Dans une ambiance décontractée et festive, le quartet va nous régaler de deux sets magnifiques qui feront oublier à certains que le XV de France affronte en ce moment même l’Irlande en match d’ouverture du tournoi des six nations. Les musiciens se connaissent bien, ont plaisir à partager cette musique qui les passionne et les chorus sont prétextes à des digressions inspirées qui s’enchaînent avec fluidité. On retrouve dans le répertoire choisi des titres de style be-bop qui ont en commun un tempo rapide, un phrasé dynamique et des grilles harmoniques très fournies. Avec le premier morceau Evidence de Thélonious Monk, trompette et vibraphone alternent tour à tour les solos dans des envolées lumineuses.
Tout au long du concert, Louis Gachet délivre un son puissant qui emballe la section rythmique sur des compositions qui swinguent mais se révèle subtil et nuancé sur les balades. Sur Isfahan, son jeu est intense, ponctué par les balais attentifs de Thomas Galvan. Dans cette configuration en quartet, le cuivre brillant de la trompette prend naturellement le leadership mais sait s’effacer au profit de ses camarades. Au vibraphone, Alexis Valet s’emploie à valoriser les qualités acoustiques de son instrument et nous fait partager son sens inné du phrasé mélodique ou percussif. Il joue avec deux ou quatre mailloches selon la dynamique recherchée. Le son est plus rond sur les balades. Sur On the trail, dans le second set, il s’évade dans un long chorus. Le geste toujours sûr, il est le digne héritier de ses illustres prédécesseurs : Lionel Hampton, Milt jackson et plus près de nous Stefon Harris et Warren Wolf.
La section rythmique se révèle très impressionnante avec Thomas Galvan, présent et subtil. Pour guider le tempo, il sort le meilleur de son petit set de batterie composé uniquement d’une grosse caisse, une caisse claire, 1 cymbale et une cymbale Charleston. Toujours actif, en soutien, il est aussi capable de solos enlevés, variés et percutants comme sur Steeple chase. Il participe activement à l’architecture rythmique du quartet en imprimant beaucoup de relief à l’ensemble.
Que dire de Louis Laville ? Lui aussi est incroyable sur chaque morceau. Sa contrebasse vibre sans relâche, parfaitement au diapason, sa ligne de basse reste toujours sobre et impeccable. Lors de ses chorus, notamment sur Big foot dont l’interprétation fait la part belle à la section rythmique, on le surprend à fredonner, extrêmement concentré comme s’il voulait extraire de ses quatre cordes des sons à inventer.
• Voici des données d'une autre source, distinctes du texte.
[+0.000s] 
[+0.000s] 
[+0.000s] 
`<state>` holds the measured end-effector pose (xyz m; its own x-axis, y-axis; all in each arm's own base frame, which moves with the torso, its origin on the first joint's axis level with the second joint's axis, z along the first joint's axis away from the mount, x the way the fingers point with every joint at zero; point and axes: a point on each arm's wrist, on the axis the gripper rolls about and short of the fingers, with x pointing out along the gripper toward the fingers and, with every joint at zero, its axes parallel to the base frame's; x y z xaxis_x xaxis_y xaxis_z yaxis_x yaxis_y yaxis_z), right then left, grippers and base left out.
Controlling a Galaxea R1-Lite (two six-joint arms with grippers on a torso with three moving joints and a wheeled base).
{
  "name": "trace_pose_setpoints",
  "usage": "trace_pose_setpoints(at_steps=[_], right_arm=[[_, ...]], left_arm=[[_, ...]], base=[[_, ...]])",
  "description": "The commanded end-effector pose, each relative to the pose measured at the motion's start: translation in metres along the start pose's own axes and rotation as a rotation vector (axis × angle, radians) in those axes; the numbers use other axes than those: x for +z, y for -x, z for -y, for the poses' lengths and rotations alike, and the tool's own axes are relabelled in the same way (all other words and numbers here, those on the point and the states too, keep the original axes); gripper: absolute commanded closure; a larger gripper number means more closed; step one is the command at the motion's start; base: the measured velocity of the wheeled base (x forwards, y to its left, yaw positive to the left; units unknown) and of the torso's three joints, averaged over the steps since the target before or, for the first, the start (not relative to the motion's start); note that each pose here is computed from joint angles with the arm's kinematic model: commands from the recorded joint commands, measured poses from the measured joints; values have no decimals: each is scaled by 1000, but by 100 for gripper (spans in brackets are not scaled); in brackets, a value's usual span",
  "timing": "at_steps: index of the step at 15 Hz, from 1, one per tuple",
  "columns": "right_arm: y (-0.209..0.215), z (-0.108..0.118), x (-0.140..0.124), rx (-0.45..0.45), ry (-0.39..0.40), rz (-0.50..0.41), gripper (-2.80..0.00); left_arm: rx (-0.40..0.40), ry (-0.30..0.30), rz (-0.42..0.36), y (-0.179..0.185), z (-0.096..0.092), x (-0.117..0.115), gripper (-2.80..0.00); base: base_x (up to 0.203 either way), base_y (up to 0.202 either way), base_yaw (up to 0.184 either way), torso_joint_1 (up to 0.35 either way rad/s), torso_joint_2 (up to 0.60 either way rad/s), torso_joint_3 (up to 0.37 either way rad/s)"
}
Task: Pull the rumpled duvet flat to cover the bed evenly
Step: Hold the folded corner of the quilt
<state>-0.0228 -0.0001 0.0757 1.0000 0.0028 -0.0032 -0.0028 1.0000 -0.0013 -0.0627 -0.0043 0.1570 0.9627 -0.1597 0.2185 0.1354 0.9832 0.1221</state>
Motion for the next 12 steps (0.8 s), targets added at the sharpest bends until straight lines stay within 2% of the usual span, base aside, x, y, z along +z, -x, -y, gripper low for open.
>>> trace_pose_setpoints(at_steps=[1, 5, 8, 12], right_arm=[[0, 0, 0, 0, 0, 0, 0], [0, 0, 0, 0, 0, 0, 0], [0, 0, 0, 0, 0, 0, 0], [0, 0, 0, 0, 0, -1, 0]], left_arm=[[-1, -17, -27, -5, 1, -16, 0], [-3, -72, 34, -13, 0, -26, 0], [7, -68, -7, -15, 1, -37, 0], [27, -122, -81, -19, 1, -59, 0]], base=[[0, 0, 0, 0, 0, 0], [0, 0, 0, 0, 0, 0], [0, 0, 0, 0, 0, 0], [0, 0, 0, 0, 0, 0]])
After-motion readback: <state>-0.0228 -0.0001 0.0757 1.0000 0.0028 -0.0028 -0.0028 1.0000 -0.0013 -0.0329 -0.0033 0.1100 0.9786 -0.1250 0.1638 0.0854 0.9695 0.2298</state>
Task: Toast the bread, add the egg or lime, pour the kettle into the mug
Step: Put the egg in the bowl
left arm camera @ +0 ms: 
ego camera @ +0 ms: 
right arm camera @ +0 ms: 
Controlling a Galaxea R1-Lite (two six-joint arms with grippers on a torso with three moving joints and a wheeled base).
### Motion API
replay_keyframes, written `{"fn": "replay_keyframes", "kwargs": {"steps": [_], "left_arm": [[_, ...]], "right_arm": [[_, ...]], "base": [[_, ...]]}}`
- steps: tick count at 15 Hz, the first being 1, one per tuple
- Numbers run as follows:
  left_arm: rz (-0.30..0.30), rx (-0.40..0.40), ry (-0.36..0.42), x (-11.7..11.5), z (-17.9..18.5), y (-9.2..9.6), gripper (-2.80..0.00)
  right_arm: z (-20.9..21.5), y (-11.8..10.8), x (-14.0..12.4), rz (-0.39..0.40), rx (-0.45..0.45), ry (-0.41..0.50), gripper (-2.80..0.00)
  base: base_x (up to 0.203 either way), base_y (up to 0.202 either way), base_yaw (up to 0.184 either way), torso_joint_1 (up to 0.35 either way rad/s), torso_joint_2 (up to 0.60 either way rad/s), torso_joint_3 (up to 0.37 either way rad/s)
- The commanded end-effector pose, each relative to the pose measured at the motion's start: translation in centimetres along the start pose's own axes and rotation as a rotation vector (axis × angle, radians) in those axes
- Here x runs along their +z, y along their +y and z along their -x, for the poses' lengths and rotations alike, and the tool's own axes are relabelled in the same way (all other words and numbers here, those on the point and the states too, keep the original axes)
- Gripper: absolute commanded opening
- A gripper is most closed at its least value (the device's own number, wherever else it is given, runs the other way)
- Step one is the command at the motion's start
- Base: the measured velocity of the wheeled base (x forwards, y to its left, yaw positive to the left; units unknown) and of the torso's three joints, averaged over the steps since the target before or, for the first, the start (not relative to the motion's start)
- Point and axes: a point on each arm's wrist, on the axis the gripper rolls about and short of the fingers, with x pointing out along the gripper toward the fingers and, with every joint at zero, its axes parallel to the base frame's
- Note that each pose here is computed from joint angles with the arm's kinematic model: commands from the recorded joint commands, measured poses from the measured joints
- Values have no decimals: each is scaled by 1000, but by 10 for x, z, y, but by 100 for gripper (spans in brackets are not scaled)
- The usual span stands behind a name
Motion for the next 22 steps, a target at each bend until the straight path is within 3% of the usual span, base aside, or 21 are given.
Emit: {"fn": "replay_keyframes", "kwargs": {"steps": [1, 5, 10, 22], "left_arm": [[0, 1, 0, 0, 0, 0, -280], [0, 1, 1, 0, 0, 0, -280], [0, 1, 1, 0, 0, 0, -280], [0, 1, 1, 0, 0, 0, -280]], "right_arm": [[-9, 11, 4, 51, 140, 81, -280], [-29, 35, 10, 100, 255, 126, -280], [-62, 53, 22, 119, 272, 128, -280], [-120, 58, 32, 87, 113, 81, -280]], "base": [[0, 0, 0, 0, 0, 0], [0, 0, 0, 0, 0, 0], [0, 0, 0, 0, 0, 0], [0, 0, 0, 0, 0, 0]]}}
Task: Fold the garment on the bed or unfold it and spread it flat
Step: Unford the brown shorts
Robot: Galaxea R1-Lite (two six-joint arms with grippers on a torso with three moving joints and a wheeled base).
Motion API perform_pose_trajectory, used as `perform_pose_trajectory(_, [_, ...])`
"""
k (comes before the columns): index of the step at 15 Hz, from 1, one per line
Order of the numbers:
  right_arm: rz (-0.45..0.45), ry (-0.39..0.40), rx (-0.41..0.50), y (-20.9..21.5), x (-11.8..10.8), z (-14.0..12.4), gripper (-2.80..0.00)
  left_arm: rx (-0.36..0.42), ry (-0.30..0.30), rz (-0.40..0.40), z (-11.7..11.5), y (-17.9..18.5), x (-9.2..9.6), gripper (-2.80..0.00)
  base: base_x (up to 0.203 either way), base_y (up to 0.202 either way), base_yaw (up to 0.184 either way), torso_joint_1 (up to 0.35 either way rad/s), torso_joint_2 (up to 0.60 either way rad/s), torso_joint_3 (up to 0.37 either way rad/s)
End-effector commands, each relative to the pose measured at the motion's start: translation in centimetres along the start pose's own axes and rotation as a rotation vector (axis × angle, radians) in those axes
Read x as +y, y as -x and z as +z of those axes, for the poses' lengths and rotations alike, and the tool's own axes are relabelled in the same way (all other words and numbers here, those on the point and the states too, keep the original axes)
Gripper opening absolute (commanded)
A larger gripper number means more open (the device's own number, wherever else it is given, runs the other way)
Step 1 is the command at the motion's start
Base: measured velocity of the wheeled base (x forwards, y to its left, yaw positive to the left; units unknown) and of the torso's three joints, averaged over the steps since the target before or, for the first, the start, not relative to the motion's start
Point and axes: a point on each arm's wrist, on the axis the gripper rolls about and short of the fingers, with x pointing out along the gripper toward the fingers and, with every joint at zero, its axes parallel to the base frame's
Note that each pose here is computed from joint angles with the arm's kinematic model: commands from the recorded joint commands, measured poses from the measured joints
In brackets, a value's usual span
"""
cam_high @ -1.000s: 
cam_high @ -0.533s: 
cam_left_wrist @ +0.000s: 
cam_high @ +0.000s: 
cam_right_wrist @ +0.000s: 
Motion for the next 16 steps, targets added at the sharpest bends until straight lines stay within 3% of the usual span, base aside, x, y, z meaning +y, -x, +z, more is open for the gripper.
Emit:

Le concert s’est conclu sur un rappel : Body and soul, la superbe balade de Coleman Hawkins.
Porté par une exigence de qualité, ce sympathique quartet a offert un très beau concert à un public conquis. Un grand merci à Louis Gachet qui s’est chargé de la communication avec humour et bonne humeur.
Set list non exhaustive: Evidence (Thélonious Monk,) Lady Bird (Tadd Dameron), Tenderly (Walter Lloyd Gross), Steeple chase (Charlie Parker,) Without a song (Vincent Youmans), Daahoud (Clifford Brown), On the trail (Jimmy Heath), Minority (Gigi Gryce), Isfahan (Duke Ellington), Big foot (Charlie Parker) et Body and soul (Coleman Hawkins).